_Requirement:_ The listing below must be duplicated in full, with nothing altered.

_Data excerpt:_
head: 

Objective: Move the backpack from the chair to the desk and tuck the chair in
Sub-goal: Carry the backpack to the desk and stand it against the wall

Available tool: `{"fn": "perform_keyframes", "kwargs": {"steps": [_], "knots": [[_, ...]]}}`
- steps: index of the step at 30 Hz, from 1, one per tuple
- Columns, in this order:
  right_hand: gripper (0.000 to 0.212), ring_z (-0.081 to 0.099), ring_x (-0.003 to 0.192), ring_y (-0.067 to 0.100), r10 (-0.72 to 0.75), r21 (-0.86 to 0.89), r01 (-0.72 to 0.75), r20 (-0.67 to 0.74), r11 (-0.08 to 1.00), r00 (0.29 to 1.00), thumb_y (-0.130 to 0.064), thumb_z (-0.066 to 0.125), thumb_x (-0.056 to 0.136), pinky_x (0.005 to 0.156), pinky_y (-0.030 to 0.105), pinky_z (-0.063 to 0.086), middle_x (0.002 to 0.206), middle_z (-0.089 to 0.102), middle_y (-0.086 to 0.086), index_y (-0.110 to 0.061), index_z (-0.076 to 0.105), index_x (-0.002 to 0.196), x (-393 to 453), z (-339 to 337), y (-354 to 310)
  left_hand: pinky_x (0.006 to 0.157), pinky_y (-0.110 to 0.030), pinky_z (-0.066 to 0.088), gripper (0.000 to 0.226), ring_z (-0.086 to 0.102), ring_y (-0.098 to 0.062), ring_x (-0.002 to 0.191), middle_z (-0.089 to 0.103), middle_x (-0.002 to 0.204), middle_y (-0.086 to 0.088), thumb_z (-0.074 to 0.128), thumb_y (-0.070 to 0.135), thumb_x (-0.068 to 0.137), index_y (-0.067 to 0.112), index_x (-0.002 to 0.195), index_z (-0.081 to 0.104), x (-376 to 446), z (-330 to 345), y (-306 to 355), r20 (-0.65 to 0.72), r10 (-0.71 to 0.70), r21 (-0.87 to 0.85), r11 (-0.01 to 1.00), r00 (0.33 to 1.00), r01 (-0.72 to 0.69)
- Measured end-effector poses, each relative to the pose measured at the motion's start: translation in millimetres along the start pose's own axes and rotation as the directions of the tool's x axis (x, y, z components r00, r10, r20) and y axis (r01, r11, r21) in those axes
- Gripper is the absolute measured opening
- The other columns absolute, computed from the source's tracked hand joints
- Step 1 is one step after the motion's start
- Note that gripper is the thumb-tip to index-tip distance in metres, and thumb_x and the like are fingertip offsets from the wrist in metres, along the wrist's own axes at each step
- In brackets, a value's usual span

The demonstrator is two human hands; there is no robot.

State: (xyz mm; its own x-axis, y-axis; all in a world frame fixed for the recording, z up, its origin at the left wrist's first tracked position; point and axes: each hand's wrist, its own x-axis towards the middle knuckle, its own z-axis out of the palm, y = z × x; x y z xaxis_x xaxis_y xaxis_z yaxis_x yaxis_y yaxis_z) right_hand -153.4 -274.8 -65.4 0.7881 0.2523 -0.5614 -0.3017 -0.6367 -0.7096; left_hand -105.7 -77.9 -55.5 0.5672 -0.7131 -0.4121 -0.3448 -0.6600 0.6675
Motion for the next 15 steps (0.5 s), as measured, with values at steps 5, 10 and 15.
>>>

_The answer:_
head: 

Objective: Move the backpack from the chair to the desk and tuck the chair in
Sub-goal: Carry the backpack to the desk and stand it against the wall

Available tool: `{"fn": "perform_keyframes", "kwargs": {"steps": [_], "knots": [[_, ...]]}}`
- steps: index of the step at 30 Hz, from 1, one per tuple
- Columns, in this order:
  right_hand: gripper (0.000 to 0.212), ring_z (-0.081 to 0.099), ring_x (-0.003 to 0.192), ring_y (-0.067 to 0.100), r10 (-0.72 to 0.75), r21 (-0.86 to 0.89), r01 (-0.72 to 0.75), r20 (-0.67 to 0.74), r11 (-0.08 to 1.00), r00 (0.29 to 1.00), thumb_y (-0.130 to 0.064), thumb_z (-0.066 to 0.125), thumb_x (-0.056 to 0.136), pinky_x (0.005 to 0.156), pinky_y (-0.030 to 0.105), pinky_z (-0.063 to 0.086), middle_x (0.002 to 0.206), middle_z (-0.089 to 0.102), middle_y (-0.086 to 0.086), index_y (-0.110 to 0.061), index_z (-0.076 to 0.105), index_x (-0.002 to 0.196), x (-393 to 453), z (-339 to 337), y (-354 to 310)
  left_hand: pinky_x (0.006 to 0.157), pinky_y (-0.110 to 0.030), pinky_z (-0.066 to 0.088), gripper (0.000 to 0.226), ring_z (-0.086 to 0.102), ring_y (-0.098 to 0.062), ring_x (-0.002 to 0.191), middle_z (-0.089 to 0.103), middle_x (-0.002 to 0.204), middle_y (-0.086 to 0.088), thumb_z (-0.074 to 0.128), thumb_y (-0.070 to 0.135), thumb_x (-0.068 to 0.137), index_y (-0.067 to 0.112), index_x (-0.002 to 0.195), index_z (-0.081 to 0.104), x (-376 to 446), z (-330 to 345), y (-306 to 355), r20 (-0.65 to 0.72), r10 (-0.71 to 0.70), r21 (-0.87 to 0.85), r11 (-0.01 to 1.00), r00 (0.33 to 1.00), r01 (-0.72 to 0.69)
- Measured end-effector poses, each relative to the pose measured at the motion's start: translation in millimetres along the start pose's own axes and rotation as the directions of the tool's x axis (x, y, z components r00, r10, r20) and y axis (r01, r11, r21) in those axes
- Gripper is the absolute measured opening
- The other columns absolute, computed from the source's tracked hand joints
- Step 1 is one step after the motion's start
- Note that gripper is the thumb-tip to index-tip distance in metres, and thumb_x and the like are fingertip offsets from the wrist in metres, along the wrist's own axes at each step
- In brackets, a value's usual span

The demonstrator is two human hands; there is no robot.

State: (xyz mm; its own x-axis, y-axis; all in a world frame fixed for the recording, z up, its origin at the left wrist's first tracked position; point and axes: each hand's wrist, its own x-axis towards the middle knuckle, its own z-axis out of the palm, y = z × x; x y z xaxis_x xaxis_y xaxis_z yaxis_x yaxis_y yaxis_z) right_hand -153.4 -274.8 -65.4 0.7881 0.2523 -0.5614 -0.3017 -0.6367 -0.7096; left_hand -105.7 -77.9 -55.5 0.5672 -0.7131 -0.4121 -0.3448 -0.6600 0.6675
Motion for the next 15 steps (0.5 s), as measured, with values at steps 5, 10 and 15.
>>>

This answer requires no additional content.